▸ **INFORMATION PROVIDED**
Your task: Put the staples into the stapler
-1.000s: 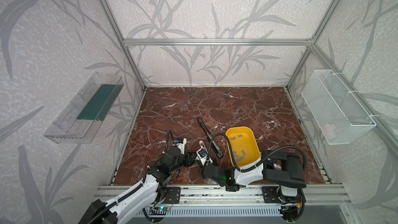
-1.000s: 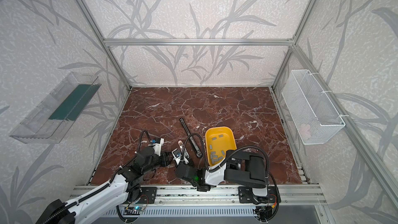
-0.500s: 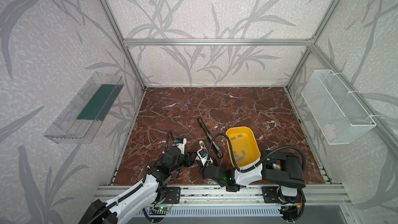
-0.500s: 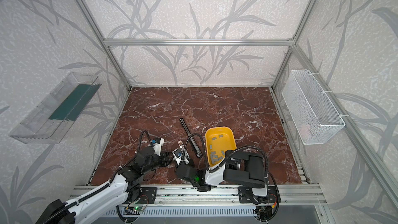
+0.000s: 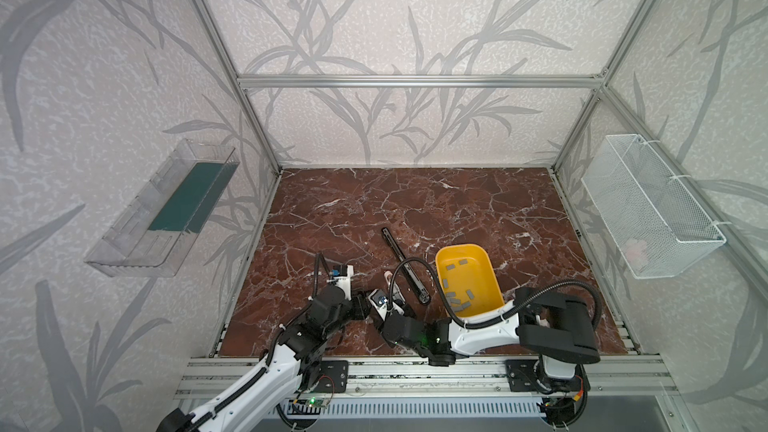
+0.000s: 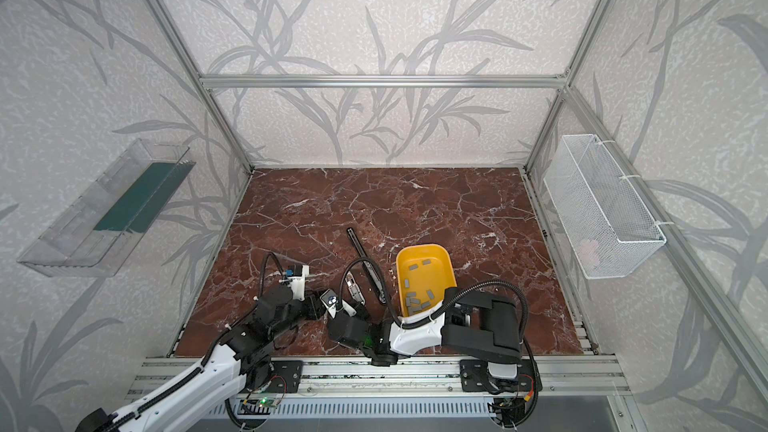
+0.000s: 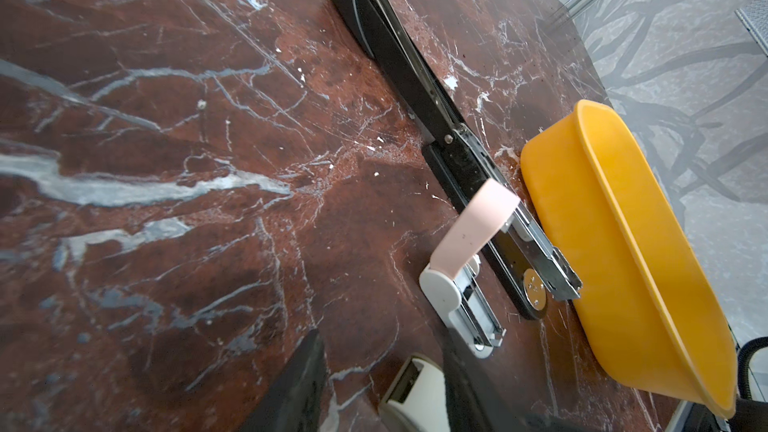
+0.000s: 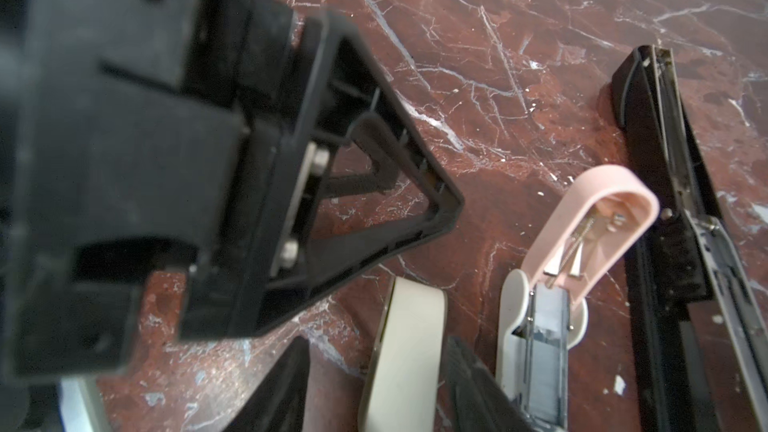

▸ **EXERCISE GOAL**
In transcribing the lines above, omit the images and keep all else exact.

▸ **RESPONSE TO THE EXERCISE**
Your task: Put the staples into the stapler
-1.000s: 
-1.000s: 
-0.500s: 
-0.500s: 
+0.000s: 
+0.000s: 
+0.000s: 
+0.000s: 

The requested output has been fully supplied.